Many tropical butterflies and moths have strikingly beautiful wing colors
and patterns. To scientists, though, studying these colors and patterns is less
about beauty and more about learning how some butterflies and moths have
managed to evolve deceptively similar or exceptionally diverse color patterns.
When butterflies mimic the wing patterns and colors of other butterflies who
successfully avoid predators, for instance, how does this work at a genetic
level? Is mimicry the result of a simple genetic switch turned on in each
species to yield similar wing patterns? Or is the genetic programming much more
complex than that?
In a paper published in Science, Heather Hines, a North Carolina State
post-doctoral genetics researcher, and collaborators show that an eye gene
called optix
appears to be responsible for the red patterns in tropical Heliconius
butterfly wings. The authors made the discovery by comparing the genes that are
turned on in butterflies with different color patterns. The somewhat surprising
proof of this single gene’s role came when—in a stage of development before
color was produced—the researchers stained wings wherever optix
occurred. They found the staining exactly matched the future distribution of
the red pigments—so well, in fact, that they could identify species by the
staining pattern alone.
“We finally found the gene switching these patterns on and off, but we also
determined that this gene is being used across a diversity of butterflies,
suggesting that a common genetic mechanism is employed across mimetic
butterflies to yield the same pattern,” Hines says.
Optix
is otherwise known only for its role in eye development, Hines adds, which adds
further intrigue to the study.
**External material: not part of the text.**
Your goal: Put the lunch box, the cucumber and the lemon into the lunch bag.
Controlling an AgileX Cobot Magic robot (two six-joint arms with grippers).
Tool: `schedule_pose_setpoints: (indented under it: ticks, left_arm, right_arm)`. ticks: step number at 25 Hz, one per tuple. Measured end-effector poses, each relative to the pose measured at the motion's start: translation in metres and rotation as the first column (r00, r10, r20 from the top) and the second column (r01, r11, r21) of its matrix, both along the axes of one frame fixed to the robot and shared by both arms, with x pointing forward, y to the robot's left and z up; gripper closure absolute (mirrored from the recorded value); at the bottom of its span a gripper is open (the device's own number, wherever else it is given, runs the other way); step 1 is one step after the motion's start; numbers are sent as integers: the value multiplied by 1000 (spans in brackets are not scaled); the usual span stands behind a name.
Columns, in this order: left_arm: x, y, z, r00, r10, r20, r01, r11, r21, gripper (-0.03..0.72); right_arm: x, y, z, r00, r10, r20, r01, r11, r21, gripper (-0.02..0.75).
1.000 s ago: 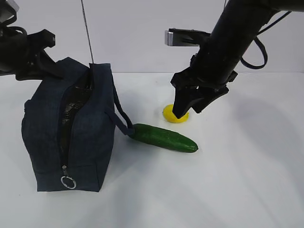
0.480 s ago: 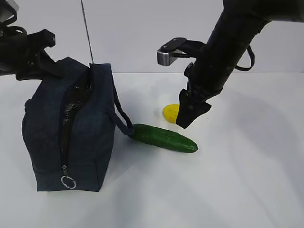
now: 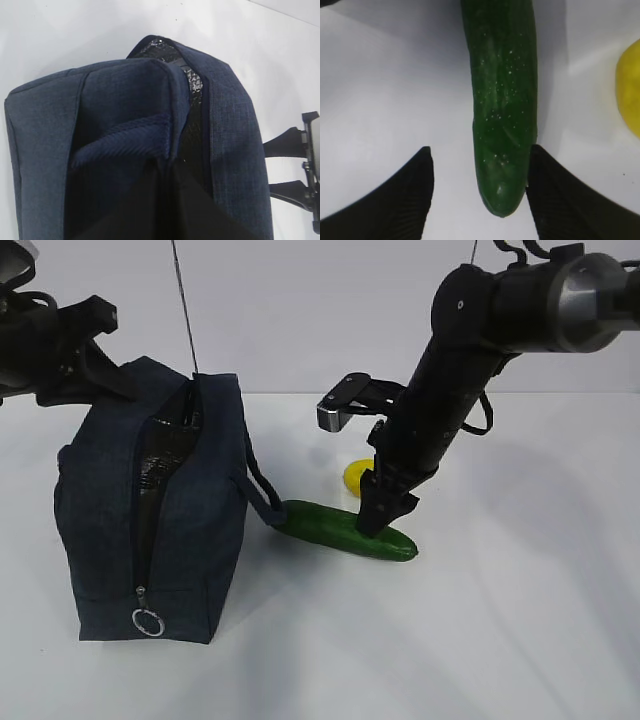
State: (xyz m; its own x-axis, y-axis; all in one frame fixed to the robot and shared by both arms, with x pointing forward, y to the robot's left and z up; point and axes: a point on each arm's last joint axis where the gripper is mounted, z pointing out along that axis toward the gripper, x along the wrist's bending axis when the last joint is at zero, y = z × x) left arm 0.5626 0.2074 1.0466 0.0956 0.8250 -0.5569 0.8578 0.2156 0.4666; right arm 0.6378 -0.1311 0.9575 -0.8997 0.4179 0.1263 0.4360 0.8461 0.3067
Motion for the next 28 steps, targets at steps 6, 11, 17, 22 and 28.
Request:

Why would an eye gene be responsible for wing
colors or patterning? Hines and her colleagues have a guess: The red pigments
that optix
turns on are called ommochromes, pigments best known for their use as filtering
pigments in the eye. Production of optix outside its typical location could lead to the production of “eye”
pigments in the wing. Further, Heliconius
male butterflies prefer their own color pattern in mates, raising the
possibility that optix
could be programming both color pattern and visual mate preference.